HMO Plans

The basics

Health Maintenance Organization (HMO) Plans are a type of coverage you can get under Medicare Advantage Plans. These plans offer the benefit of having a lower premium compared to other Medicare Advantage Plans, such as PPO Plans. However, because of the low premium, beneficiaries will have less flexibility when it comes to where they receive their healthcare and if it will be covered.

Pros

Pros of having an HMO Plan:

  • You get every benefit that you would from Original Medicare
  • Extra benefits such as hearing, vision, and dental care, which are not covered by Original Medicare
  • Prescription drug coverage; no need to sign up for Medicare Part D separately
  • May offer an annual limit on out-of-pocket expenses. Once paid, you don’t have to pay for any Medicare-covered services for the remainder of the year

Cons

Cons of having an HMO Plan:

  • You will likely have to choose a primary care doctor
  • Primary care doctor’s referral may be required before you can see a specialist
  • Out-of-network care not covered

Only in emergency situations will you be able to receive coverage when receiving care outside of the plan’s network. 


When to enroll

If you are eligible for Original Medicare, you are certainly eligible for a Medicare Advantage Plan. You just have to make sure you are enrolling during the proper enrollment periods.
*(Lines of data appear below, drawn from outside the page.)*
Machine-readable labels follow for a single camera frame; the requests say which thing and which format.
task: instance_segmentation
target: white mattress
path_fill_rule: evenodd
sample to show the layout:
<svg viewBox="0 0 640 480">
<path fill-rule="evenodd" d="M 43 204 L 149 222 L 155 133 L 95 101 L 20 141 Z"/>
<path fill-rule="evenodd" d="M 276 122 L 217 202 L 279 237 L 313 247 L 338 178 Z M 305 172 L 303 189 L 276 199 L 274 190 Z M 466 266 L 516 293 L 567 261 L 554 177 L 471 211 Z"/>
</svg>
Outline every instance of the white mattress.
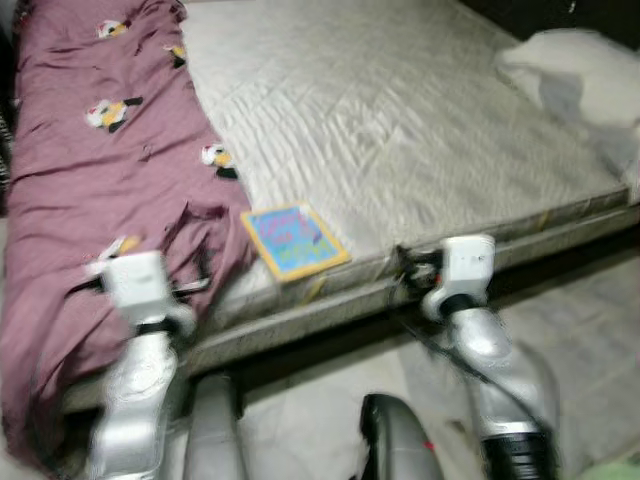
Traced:
<svg viewBox="0 0 640 480">
<path fill-rule="evenodd" d="M 497 77 L 495 52 L 513 40 L 454 1 L 187 9 L 196 91 L 254 208 L 310 203 L 355 261 L 621 198 L 624 187 L 577 136 Z M 259 261 L 222 305 L 274 289 L 282 295 Z M 214 328 L 234 323 L 218 315 Z"/>
</svg>

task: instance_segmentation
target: colorful book
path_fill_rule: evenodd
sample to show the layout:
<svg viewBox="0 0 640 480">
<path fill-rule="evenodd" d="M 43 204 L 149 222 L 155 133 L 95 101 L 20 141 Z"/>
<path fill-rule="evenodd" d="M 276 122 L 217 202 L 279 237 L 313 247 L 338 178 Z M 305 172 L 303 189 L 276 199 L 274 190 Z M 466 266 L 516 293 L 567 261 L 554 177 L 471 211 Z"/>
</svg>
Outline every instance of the colorful book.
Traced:
<svg viewBox="0 0 640 480">
<path fill-rule="evenodd" d="M 242 222 L 279 281 L 306 277 L 351 259 L 306 204 L 246 212 Z"/>
</svg>

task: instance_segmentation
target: mattress
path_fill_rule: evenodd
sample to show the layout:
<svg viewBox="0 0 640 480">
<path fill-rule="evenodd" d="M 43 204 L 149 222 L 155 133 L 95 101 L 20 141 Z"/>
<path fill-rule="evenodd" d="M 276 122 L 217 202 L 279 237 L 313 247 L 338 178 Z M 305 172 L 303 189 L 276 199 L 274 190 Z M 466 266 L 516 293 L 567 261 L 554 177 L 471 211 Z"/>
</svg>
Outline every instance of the mattress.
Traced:
<svg viewBox="0 0 640 480">
<path fill-rule="evenodd" d="M 287 285 L 256 262 L 212 304 L 192 374 L 389 307 L 397 243 L 486 232 L 503 269 L 638 222 L 588 146 L 497 77 L 514 40 L 454 1 L 187 10 L 189 71 L 253 208 L 308 202 L 353 257 Z M 95 404 L 95 380 L 67 411 Z"/>
</svg>

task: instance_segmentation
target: purple blanket
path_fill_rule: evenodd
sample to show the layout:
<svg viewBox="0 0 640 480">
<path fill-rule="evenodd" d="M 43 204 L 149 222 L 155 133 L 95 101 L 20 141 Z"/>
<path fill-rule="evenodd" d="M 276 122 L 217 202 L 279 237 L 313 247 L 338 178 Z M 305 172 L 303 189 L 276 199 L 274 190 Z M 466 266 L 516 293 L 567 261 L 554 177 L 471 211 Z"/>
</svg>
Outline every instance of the purple blanket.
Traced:
<svg viewBox="0 0 640 480">
<path fill-rule="evenodd" d="M 249 209 L 185 65 L 173 0 L 35 0 L 23 33 L 0 339 L 9 452 L 36 464 L 31 429 L 60 441 L 64 388 L 112 363 L 128 336 L 107 295 L 73 293 L 115 239 L 159 249 L 173 279 L 211 255 L 203 312 L 253 259 Z M 205 147 L 222 164 L 205 165 Z"/>
</svg>

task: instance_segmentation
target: book cover
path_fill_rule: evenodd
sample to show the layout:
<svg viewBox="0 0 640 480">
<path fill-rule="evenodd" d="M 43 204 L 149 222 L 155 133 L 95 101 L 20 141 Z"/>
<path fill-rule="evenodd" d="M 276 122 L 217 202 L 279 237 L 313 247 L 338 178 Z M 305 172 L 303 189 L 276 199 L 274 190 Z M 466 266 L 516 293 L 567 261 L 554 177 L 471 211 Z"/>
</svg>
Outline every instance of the book cover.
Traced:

Some of the enrollment periods to take note of are:

  • Initial Enrollment Period: The Initial Enrollment Period is a seven-month period that starts your Medicare eligibility. It begins three months before your 65th birthday, and ends three months after. 
  • Annual Enrollment Period: AEP begins on October 15 and ends December 7 of every year. During this period, you have the option to make changes to your Medicare coverage, such as switching from Original Medicare to Medicare Advantage. If you’re currently enrolled in Medicare Advantage, you also have the option to switch to a different Medicare Advantage Plan.
  • Special Enrollment Period: The SEP can be triggered in several ways, but is ultimately unique to the individual’s situation. It is best to speak with a Medicare agent to determine if you do qualify for a SEP, but one of the most common reasons beneficiaries do qualify for this period is because they moved out of their plan’s service area and need a new plan. If you do qualify for this period, you have the option to make changes to your Medicare Advantage Plan, or you switch back to Original Medicare.